| HN Mirror

Y	Hacker News new \| ask \| show \| jobs

by TikiTDO 1760 days ago

I think this problem comes down to two core issues: discoverability and terminology.

You're going to be lucky if a paper from the 70s or 80s is available in a searchable database at all. That means someone bothered to scan it in, and OCR it since then. Even for the few papers that are searchable, they are old enough that they probably won't catch anyone's eye unless they are desperate.

Of course then there's also the problem of knowing what to search for. Programmers love to invent, reinvent, and re-reinvent terminology. It's only gotten worse with every other developer running a blog trying to explain complex ideas in simple terms.

The entire field of ML is a perfect example of this. I remember talking to my father about all sorts of new developments in ML back in the early 2010s, and I was quite surprised when he told me that he learned a lot of the things I was talking about back in the 80s just named a bit differently.
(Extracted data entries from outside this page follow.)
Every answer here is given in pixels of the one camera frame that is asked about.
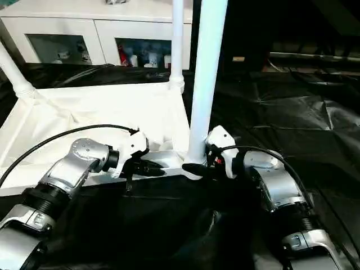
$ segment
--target black cable
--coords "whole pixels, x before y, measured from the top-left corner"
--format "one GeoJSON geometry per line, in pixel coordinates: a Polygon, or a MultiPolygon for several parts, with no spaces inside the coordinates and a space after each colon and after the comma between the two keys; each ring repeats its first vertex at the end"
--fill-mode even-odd
{"type": "Polygon", "coordinates": [[[102,70],[104,68],[109,68],[111,66],[114,66],[114,65],[112,65],[112,64],[103,64],[103,65],[100,65],[100,66],[92,66],[90,69],[87,67],[87,69],[85,69],[84,71],[82,71],[80,73],[77,73],[77,74],[67,78],[65,81],[60,82],[58,84],[55,83],[55,85],[53,87],[54,88],[60,88],[60,87],[68,86],[69,83],[76,82],[80,78],[84,78],[86,76],[92,75],[92,74],[98,72],[99,70],[102,70]]]}
{"type": "Polygon", "coordinates": [[[295,182],[298,184],[298,186],[300,187],[301,191],[303,192],[303,195],[305,197],[305,199],[307,200],[308,204],[313,208],[313,204],[312,204],[312,200],[310,200],[309,195],[306,192],[306,189],[304,187],[304,184],[302,182],[302,180],[300,179],[299,175],[297,174],[297,172],[294,170],[294,168],[282,157],[280,157],[279,155],[275,154],[274,152],[270,151],[270,150],[266,150],[260,147],[256,147],[256,146],[242,146],[242,145],[232,145],[232,146],[227,146],[227,147],[223,147],[220,148],[219,151],[225,151],[225,150],[229,150],[229,149],[243,149],[246,151],[251,151],[251,150],[255,150],[255,151],[260,151],[263,153],[266,153],[268,155],[273,156],[274,158],[276,158],[278,161],[282,162],[284,164],[284,166],[286,167],[286,169],[288,169],[290,175],[292,177],[294,177],[295,182]]]}
{"type": "Polygon", "coordinates": [[[78,131],[84,131],[86,129],[93,129],[93,128],[119,128],[119,129],[123,129],[125,131],[130,132],[130,134],[134,134],[137,132],[137,130],[132,129],[132,128],[127,128],[127,127],[123,127],[121,125],[111,125],[111,124],[99,124],[99,125],[88,125],[86,127],[81,127],[81,128],[75,128],[75,129],[71,129],[71,130],[67,130],[65,132],[62,132],[58,135],[52,136],[49,139],[46,139],[45,141],[42,141],[41,143],[35,145],[34,147],[32,147],[30,150],[28,150],[27,152],[23,153],[17,160],[15,160],[14,163],[12,163],[9,168],[7,168],[7,170],[4,172],[4,174],[1,176],[0,178],[0,187],[4,184],[5,179],[8,177],[8,175],[12,172],[12,170],[20,163],[22,162],[27,156],[29,156],[32,152],[34,152],[35,150],[43,147],[44,145],[46,145],[47,143],[56,140],[60,137],[63,137],[65,135],[71,134],[71,133],[75,133],[78,131]]]}
{"type": "MultiPolygon", "coordinates": [[[[330,208],[331,212],[334,214],[335,218],[340,222],[340,225],[342,226],[342,228],[344,229],[346,235],[349,237],[351,244],[354,246],[354,249],[358,255],[358,257],[360,258],[360,249],[357,246],[357,244],[355,243],[354,238],[351,236],[351,233],[348,229],[348,226],[346,226],[345,222],[343,222],[343,220],[340,218],[340,216],[338,215],[338,213],[336,212],[336,210],[334,209],[333,205],[330,203],[330,201],[328,200],[328,198],[325,196],[325,194],[322,192],[322,190],[315,184],[315,188],[316,190],[319,192],[319,194],[321,195],[321,197],[324,199],[325,203],[327,204],[327,206],[330,208]]],[[[339,241],[337,241],[337,244],[341,247],[342,251],[344,252],[345,256],[348,258],[348,260],[350,261],[351,265],[356,269],[356,270],[360,270],[359,265],[356,263],[356,260],[351,256],[350,252],[345,248],[345,246],[343,244],[340,244],[339,241]]]]}
{"type": "Polygon", "coordinates": [[[291,69],[289,69],[289,72],[290,74],[292,75],[292,77],[300,82],[303,82],[303,83],[307,83],[307,84],[312,84],[312,85],[315,85],[315,86],[329,86],[329,87],[339,87],[339,86],[344,86],[345,83],[341,82],[326,82],[326,81],[322,81],[322,82],[319,82],[319,81],[311,81],[311,80],[307,80],[305,79],[304,77],[312,77],[314,78],[314,76],[312,75],[309,75],[309,74],[306,74],[306,73],[300,73],[300,72],[295,72],[295,71],[292,71],[291,69]]]}
{"type": "MultiPolygon", "coordinates": [[[[260,152],[264,152],[268,155],[273,156],[274,158],[276,158],[278,161],[282,162],[284,164],[284,166],[286,167],[286,169],[289,171],[289,173],[291,174],[292,177],[294,177],[295,182],[298,184],[298,186],[300,187],[300,189],[303,192],[303,195],[305,197],[305,199],[307,200],[307,203],[311,206],[314,207],[312,204],[312,200],[310,200],[306,189],[304,187],[304,184],[302,183],[302,180],[300,179],[299,175],[297,174],[297,172],[294,170],[294,168],[286,161],[284,160],[282,157],[280,157],[279,155],[275,154],[272,151],[260,148],[260,147],[256,147],[256,146],[240,146],[240,145],[233,145],[233,146],[227,146],[227,147],[223,147],[223,148],[219,148],[220,152],[223,152],[225,150],[229,150],[229,149],[243,149],[246,151],[249,150],[255,150],[255,151],[260,151],[260,152]]],[[[358,257],[360,258],[360,250],[358,248],[358,246],[355,243],[354,238],[351,236],[350,231],[348,230],[346,224],[343,222],[343,220],[340,218],[340,216],[338,215],[338,213],[336,212],[336,210],[334,209],[334,207],[331,205],[331,203],[329,202],[329,200],[326,198],[326,196],[324,195],[324,193],[320,190],[320,188],[318,188],[316,186],[316,189],[318,190],[318,192],[320,193],[320,195],[323,197],[323,199],[325,200],[326,204],[328,205],[328,207],[330,208],[330,210],[332,211],[332,213],[334,214],[334,216],[336,217],[336,219],[340,222],[341,226],[343,227],[343,229],[345,230],[347,236],[349,237],[352,245],[355,248],[355,251],[358,255],[358,257]]],[[[356,270],[360,270],[360,267],[358,266],[355,258],[350,254],[350,252],[346,249],[346,247],[340,243],[340,241],[337,241],[337,245],[341,248],[341,250],[344,252],[346,258],[349,260],[350,264],[352,265],[352,267],[356,270]]]]}

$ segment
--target black cylindrical joint
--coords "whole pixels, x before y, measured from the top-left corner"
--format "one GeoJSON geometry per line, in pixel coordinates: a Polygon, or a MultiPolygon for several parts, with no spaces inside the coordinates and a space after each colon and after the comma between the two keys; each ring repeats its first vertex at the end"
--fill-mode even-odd
{"type": "Polygon", "coordinates": [[[246,152],[237,153],[236,157],[232,159],[232,172],[237,175],[243,175],[244,168],[244,157],[246,152]]]}
{"type": "Polygon", "coordinates": [[[104,172],[107,172],[110,168],[116,168],[119,162],[119,151],[112,150],[109,148],[109,157],[107,158],[106,163],[102,167],[104,172]]]}
{"type": "Polygon", "coordinates": [[[22,204],[41,211],[57,220],[67,207],[70,197],[62,189],[40,183],[35,188],[27,188],[22,204]]]}
{"type": "Polygon", "coordinates": [[[280,236],[292,233],[320,229],[320,223],[314,212],[304,203],[286,205],[272,213],[274,224],[280,236]]]}

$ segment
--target white vertical post
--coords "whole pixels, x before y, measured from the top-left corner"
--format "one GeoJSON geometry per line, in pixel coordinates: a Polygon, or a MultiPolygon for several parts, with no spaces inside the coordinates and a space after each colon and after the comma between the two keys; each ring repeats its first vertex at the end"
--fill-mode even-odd
{"type": "Polygon", "coordinates": [[[186,163],[206,164],[205,140],[209,132],[227,0],[202,0],[190,142],[186,163]]]}
{"type": "Polygon", "coordinates": [[[0,41],[0,68],[12,84],[17,97],[27,97],[34,93],[35,88],[29,83],[17,68],[11,56],[0,41]]]}
{"type": "Polygon", "coordinates": [[[182,43],[184,24],[184,0],[173,0],[173,38],[171,42],[171,75],[170,89],[180,88],[184,91],[182,75],[182,43]]]}

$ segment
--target black tarp
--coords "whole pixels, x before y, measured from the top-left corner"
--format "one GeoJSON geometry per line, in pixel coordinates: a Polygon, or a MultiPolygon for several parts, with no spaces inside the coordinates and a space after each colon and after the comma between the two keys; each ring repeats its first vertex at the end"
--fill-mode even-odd
{"type": "MultiPolygon", "coordinates": [[[[169,74],[110,65],[29,65],[25,75],[37,88],[50,88],[161,82],[169,74]]],[[[183,99],[190,116],[194,75],[184,76],[183,99]]],[[[241,137],[238,143],[283,154],[311,192],[331,234],[354,256],[319,189],[360,245],[359,86],[346,76],[221,77],[210,123],[241,137]]],[[[8,84],[0,93],[7,97],[0,99],[1,119],[16,98],[8,84]]],[[[122,183],[83,188],[59,221],[42,268],[252,269],[254,257],[258,269],[281,269],[261,241],[259,232],[269,224],[252,190],[245,179],[192,182],[184,177],[137,182],[132,197],[124,196],[122,183]]],[[[0,218],[19,200],[0,198],[0,218]]]]}

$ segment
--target glass cabinet door
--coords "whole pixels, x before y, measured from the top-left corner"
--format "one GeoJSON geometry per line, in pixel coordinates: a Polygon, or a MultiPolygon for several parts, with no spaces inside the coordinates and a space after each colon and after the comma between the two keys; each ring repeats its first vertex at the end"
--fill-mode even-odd
{"type": "Polygon", "coordinates": [[[171,41],[115,38],[121,66],[170,68],[171,41]]]}
{"type": "Polygon", "coordinates": [[[1,19],[25,62],[105,64],[93,20],[42,17],[1,19]]]}
{"type": "MultiPolygon", "coordinates": [[[[95,20],[108,64],[170,68],[172,24],[167,22],[95,20]]],[[[191,24],[183,28],[183,69],[189,69],[191,24]]]]}
{"type": "Polygon", "coordinates": [[[81,35],[26,34],[41,63],[91,65],[81,35]]]}
In most cases it ends up being a question of how much time you can put into any given problem. If I spend two weeks to find a paper that would have taken me a week to reinvent, then am I really ahead? If the knowledge wasn't important to enough make it into textbooks/classes/common knowledge then attempting to find it is akin to searching for a particular needle in a pile of needles.

1 comments

amw-zero 1760 days ago

I have never come across a popular CS paper that was not available on the web, for what it’s worth. Maybe some of the lesser known papers are lost, but all of the important ones, such as Codd’s writing, are very easily accessible with simple search engine searches.

TikiTDO 1760 days ago

The important and popular ones are absolutely available, but those are usually important because they have entered the realm of "common knowledge," at least in a particular sub-field. These are going to be at the top of the list when it comes to digitizing useful historic records. It's fairly easy to OCR a PDF, so as long as someone with some time decided "hey, this might be useful" then you'll probably be able to find it.

If you're doing databases then you've almost certainly been exposed to Codd's work, if not through his papers and books, then at least through textbooks and lectures. There are countless blogs, lecture series, and presentations that will happily direct you there.

The challenge is that there's also a mountain of work that never really got much popularity for whatever reason. Say a paper was ahead of it's time, or was released with bad timing, or simply kept the most interesting parts until the end where few people might have noticed. It's these sort of gems that are hard to find. It's hard to even know how many of these there are, because they are by definition not popular enough for most people to know about them.